The next days promised better weather, more sunshine, less waves and still good wind. The seasickness was forgotten (@Johannes Becker: Of course we continued to take our Stugeron tablets from you diligently) and we enjoyed the crystal blue water during a morning swim and our sailing trip to the fullest.

The islands themselves for the most part were unfortunately not as you would imagine the Caribbean. The overgrown hills were brownish and there were bushes and trees with almost no leaves. Palms had almost disappeared completely. In the conversations with the people of the island we learned that the hurricane and the tornadoes had flooded or rained the saltwater to the earth and thus the whole plants died. So we were all the more happy when we saw a few isolated palm trees. Since many harbours, bars and shops were quite destroyed, we saw no reason to go ashore in the first days. So we spent four days only on water and with anchors. The roles on the boat were already well distributed. Stefan was the professional on board and could of course take on all roles without any problems and he taught us what to do and always jumped in when we couldn't make it. While Katharina was mostly at the steering wheel, Lena and I were responsible for the turns and I was the anchor commissioner. We visited white sandy beaches, anchored in the bay and snorkelled through the bays without any sharks.

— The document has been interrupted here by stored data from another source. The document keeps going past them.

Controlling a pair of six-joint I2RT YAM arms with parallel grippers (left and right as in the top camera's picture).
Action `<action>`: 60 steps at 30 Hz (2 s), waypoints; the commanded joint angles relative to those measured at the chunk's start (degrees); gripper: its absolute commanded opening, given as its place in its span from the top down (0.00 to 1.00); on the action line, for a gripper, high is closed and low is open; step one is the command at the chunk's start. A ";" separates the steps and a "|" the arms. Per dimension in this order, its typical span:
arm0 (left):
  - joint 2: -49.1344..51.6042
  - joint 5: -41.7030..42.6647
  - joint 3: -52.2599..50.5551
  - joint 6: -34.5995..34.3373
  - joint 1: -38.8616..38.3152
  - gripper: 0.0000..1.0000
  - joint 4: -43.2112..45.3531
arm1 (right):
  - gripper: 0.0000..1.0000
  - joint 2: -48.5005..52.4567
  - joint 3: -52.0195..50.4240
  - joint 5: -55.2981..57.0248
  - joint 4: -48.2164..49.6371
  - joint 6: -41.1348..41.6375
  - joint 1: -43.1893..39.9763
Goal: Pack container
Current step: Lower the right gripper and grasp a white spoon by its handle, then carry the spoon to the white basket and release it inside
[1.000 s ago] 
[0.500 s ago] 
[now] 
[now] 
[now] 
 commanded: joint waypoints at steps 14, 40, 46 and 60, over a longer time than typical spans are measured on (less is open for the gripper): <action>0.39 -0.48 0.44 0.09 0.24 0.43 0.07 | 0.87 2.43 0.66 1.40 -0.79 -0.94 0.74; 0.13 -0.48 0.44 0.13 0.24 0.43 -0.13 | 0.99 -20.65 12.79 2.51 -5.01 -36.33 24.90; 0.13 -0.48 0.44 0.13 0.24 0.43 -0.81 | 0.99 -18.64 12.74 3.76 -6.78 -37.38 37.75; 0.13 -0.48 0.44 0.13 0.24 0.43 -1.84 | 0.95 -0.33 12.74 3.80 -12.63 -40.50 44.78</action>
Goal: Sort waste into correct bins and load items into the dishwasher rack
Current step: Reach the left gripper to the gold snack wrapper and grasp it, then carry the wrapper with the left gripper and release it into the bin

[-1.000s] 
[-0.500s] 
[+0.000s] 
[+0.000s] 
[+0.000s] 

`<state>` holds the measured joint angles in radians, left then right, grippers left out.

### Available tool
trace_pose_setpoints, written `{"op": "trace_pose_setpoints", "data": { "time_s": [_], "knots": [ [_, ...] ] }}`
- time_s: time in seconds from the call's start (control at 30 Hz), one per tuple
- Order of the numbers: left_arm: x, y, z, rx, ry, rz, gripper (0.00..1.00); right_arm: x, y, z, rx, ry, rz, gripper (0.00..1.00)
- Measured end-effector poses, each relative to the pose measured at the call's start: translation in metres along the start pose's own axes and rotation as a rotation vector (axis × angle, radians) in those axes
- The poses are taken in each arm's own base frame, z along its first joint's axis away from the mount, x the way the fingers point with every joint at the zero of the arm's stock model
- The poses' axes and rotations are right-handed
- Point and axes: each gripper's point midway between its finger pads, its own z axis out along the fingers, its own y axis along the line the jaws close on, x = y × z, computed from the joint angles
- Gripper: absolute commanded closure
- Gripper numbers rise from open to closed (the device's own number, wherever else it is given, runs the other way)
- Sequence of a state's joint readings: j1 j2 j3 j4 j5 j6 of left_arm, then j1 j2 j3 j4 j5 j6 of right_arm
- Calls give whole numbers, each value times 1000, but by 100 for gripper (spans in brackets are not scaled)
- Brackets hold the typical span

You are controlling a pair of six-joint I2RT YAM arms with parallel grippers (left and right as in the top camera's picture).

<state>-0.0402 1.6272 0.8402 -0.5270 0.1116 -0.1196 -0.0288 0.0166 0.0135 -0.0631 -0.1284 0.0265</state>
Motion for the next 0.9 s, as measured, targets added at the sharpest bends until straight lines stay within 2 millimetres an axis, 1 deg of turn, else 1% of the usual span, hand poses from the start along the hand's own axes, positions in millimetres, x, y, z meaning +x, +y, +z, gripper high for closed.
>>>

Since we did not call at any ports, we were of course unable to refuel with water. So the highest premise on the boat was to save water. So the dishes were rinsed with salt water in the first wash cycle and a shower looked like you jumped into the water, climbed out, soaped yourself in and jumped back in again. In one week with four people we had a water consumption of far less than 200 litres.

Am vierten Abend steuerten wir dann die Cane Garden Bay an. Die wurde uns als Party-Place empfohlen. Hier hatten wir eine tolle Unterhaltung mit dem „Hafenwärter“ Elvet Meyers, der früher Segelbauer und professioneller Regattasegler war und sogar bei der Olympiade teilgenommen hat. So philosophierten wir, er auf seinem Dingi-Boot stehend, wir auf dem Boot sitzend übers Leben. Eine der schönen Begegnungen, die das Reisen für mich zu dem machen, was es ist.

After dinner on the boat we dedicated ourselves to the pre-glowing and headed then in good party mood on land. Our Luxembourg crew was also there. Since everyone was eating or sitting at the bar, we opened the dance floor and accompanied by a strong but warm summer rain we danced into the night and were the happiest people ever. (Note to myself: I have to dance in the rain more often).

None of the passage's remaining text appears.